I also anticipated quoting some passages about math education. Not that I claim any special expertise on this, despite years of teaching mathematics. I know a few things about math, maybe even a few things about teaching, but not much about how K-12 math education is best done. I have ideas, yes, but haven’t studied the research or the data, so I don’t presume that my ideas have any special merit. Nonetheless, there were some fascinating bits.
Here’s one, not from the main text, but from an appendix on “how to spot a world-class education.”
In 2011, I took a tour of a Washington, D.C., private school that was hard to get into and cost about $30,000 a year. … strange things happened on this visit. When the head of the school talked, nothing she said made sense to me. There was a lot of jargon about the curriculum and vague promises of wondrous field trips and holistic projects. All the visiting parents nodded; I got the sense that no one wanted to say anything off key that might hurt a child’s admission chances.

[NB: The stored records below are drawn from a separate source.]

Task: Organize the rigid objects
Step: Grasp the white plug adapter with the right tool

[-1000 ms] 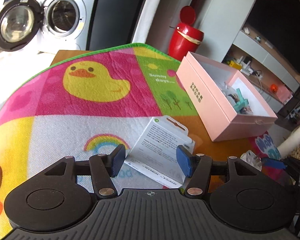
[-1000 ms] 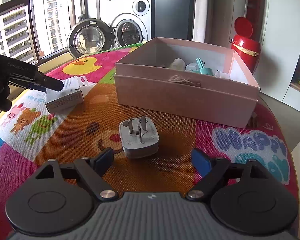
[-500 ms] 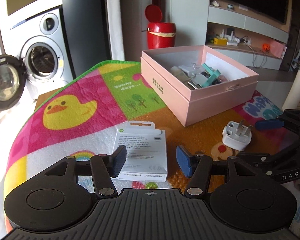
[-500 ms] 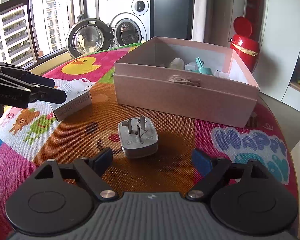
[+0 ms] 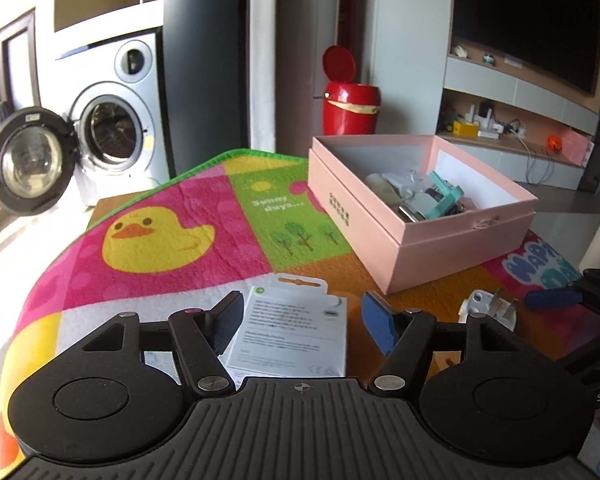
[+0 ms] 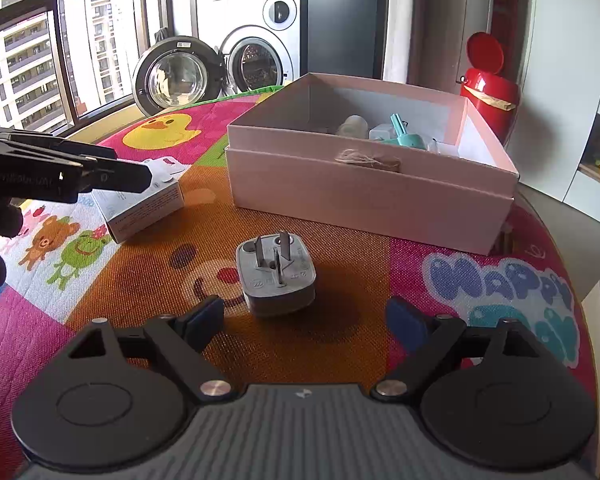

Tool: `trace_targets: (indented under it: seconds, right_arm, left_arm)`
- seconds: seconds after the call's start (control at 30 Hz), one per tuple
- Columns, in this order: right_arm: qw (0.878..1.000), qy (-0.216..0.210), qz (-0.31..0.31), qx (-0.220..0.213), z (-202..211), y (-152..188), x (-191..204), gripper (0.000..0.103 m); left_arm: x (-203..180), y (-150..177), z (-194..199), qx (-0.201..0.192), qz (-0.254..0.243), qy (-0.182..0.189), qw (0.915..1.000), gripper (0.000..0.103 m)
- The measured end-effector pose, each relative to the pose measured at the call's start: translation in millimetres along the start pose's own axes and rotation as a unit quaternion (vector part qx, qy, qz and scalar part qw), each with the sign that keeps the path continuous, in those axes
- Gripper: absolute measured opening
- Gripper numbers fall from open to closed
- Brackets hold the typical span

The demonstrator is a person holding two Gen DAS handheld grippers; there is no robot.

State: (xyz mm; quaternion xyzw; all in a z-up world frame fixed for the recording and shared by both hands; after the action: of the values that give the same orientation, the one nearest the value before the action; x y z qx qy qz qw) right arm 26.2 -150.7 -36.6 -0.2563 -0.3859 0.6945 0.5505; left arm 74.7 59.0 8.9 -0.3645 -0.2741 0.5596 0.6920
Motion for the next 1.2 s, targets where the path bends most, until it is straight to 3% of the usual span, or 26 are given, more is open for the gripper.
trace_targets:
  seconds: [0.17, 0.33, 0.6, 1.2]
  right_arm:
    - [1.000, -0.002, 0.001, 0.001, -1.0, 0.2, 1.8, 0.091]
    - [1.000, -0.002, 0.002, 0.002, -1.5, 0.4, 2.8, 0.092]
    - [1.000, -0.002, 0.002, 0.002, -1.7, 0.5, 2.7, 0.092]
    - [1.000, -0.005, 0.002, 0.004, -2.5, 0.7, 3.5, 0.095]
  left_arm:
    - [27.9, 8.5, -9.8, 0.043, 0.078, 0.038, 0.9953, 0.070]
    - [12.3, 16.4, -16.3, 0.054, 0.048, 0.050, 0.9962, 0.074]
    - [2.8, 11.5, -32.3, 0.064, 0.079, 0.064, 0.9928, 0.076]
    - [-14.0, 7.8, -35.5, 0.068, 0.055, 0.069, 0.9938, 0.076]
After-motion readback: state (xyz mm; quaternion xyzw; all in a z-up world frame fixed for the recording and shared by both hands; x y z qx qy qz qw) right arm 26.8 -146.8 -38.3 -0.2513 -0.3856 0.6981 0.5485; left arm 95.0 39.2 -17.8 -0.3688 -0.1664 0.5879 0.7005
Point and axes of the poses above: each gripper's, at about its wrist camera, not at the fingertips, and z roughly against the way its jaws point, x to its left, y to its underside, the point moved 6 cm from there along -z, roughly the way its jaws point
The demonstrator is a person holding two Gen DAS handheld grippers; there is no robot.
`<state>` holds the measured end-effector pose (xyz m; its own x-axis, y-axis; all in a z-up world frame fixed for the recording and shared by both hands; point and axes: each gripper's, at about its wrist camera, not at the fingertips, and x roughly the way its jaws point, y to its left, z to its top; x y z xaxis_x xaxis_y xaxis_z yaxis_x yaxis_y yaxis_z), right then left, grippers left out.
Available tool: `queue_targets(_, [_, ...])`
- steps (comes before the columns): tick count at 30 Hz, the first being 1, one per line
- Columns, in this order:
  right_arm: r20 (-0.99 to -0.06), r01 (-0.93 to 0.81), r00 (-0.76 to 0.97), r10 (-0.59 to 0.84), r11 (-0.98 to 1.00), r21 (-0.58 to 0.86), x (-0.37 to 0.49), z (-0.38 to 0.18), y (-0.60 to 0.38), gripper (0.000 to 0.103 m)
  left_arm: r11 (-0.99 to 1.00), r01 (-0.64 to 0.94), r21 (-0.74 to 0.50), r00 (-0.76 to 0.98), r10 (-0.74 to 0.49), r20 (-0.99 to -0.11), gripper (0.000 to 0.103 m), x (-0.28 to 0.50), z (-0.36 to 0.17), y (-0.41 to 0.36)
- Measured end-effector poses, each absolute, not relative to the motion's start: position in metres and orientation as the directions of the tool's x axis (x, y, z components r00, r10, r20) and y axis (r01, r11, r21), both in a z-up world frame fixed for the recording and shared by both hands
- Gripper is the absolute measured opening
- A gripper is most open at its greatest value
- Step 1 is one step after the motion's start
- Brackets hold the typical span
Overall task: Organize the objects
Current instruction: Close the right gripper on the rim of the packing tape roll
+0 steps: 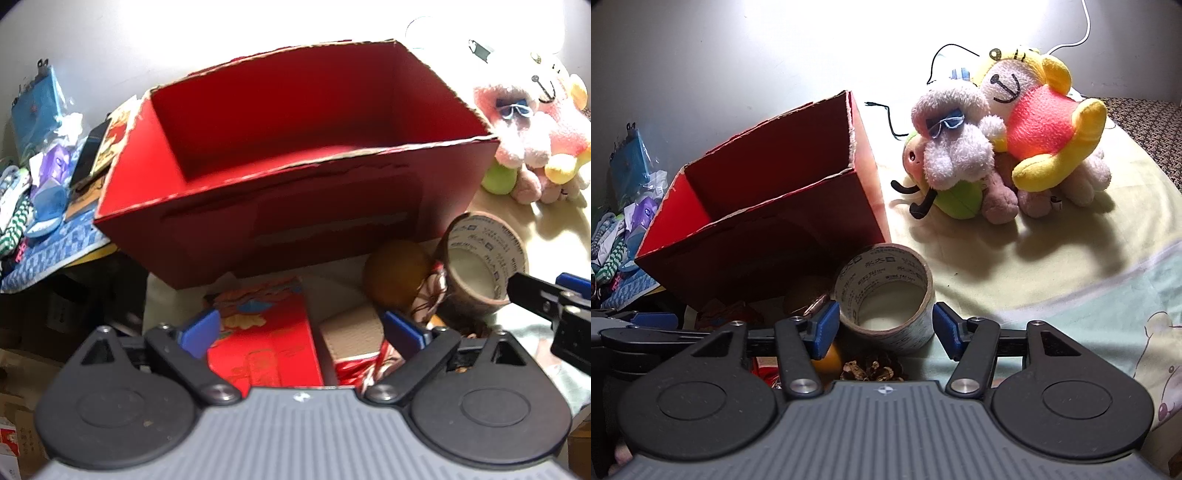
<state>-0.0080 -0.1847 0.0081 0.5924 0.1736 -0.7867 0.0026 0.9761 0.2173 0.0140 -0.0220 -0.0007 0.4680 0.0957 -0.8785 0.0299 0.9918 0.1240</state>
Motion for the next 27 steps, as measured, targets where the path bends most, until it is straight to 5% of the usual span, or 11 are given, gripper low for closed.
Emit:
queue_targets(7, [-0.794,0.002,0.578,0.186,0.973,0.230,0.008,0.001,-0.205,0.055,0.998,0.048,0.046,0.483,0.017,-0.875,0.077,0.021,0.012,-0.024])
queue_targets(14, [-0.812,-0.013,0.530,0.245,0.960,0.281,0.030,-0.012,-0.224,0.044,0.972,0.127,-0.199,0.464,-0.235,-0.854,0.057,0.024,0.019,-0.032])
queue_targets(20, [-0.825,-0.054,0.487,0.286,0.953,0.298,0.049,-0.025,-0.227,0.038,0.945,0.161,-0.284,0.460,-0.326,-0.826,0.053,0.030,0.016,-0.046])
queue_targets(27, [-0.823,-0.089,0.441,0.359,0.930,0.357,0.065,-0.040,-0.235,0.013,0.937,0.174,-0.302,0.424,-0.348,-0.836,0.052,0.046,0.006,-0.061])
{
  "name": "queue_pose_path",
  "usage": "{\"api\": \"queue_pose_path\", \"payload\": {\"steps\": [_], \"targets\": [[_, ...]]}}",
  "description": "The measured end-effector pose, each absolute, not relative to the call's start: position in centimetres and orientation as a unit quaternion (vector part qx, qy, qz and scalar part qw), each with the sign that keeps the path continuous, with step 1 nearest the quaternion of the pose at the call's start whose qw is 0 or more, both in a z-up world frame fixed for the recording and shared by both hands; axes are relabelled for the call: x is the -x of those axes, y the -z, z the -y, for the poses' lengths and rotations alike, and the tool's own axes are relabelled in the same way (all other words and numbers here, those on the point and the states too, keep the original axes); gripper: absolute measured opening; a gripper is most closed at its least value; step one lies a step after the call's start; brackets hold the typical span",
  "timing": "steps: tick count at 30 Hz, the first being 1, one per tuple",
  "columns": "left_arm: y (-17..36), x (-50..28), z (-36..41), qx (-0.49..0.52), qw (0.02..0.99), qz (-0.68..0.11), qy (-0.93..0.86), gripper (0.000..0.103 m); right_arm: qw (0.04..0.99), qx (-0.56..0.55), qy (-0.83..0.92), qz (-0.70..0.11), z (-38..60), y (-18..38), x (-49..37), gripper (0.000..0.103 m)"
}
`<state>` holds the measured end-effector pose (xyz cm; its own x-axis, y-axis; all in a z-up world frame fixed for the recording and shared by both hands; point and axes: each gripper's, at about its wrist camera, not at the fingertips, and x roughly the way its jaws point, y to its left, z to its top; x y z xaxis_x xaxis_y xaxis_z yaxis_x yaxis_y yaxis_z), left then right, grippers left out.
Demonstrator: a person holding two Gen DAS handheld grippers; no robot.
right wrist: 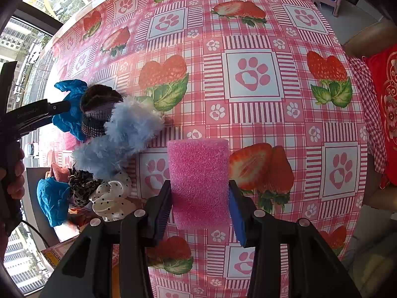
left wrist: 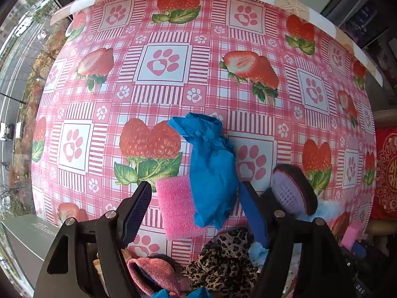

Then a parent with three children at the school took us for a tour. We saw gleaming floors, bright, colorful walls, beautiful, framed art projects, and other seductive tokens. Finally, one visiting father asked a good question.
“Every school has its weaknesses. What is this school’s weakness?”
“You know, I’d have to say the math program is weak.”
I was speechless. Imagine visiting a tony private hospital that only admitted healthy patients who could afford its services, and finding out the surgery practice was weak. What did it mean if the math program was weak at a school that made small children take I.Q. tests before they were even accepted. That particular parent wrote a check each year for about $90,000 to this school to cover the tuition for her three children. Wouldn’t she demand decent math classes in exchange?
But no one said anything. Maybe all the parents were stunned as I was. Then the tour guide parent added one more thing.
“Oh, and I wish the football program was stronger.”
Suddenly, the parents perked up.
“Really, what do you mean? Is there not a football team? What age does it start?”
I wandered out into the parking lot, mystified. Perhaps this explained why our most affluent kids scored eighteenth in math compared to affluent kids worldwide: Even wealthy American parents didn’t care about math as much as football.
I would say more, but I have to go catch some highlights from tonight’s 49ers football game.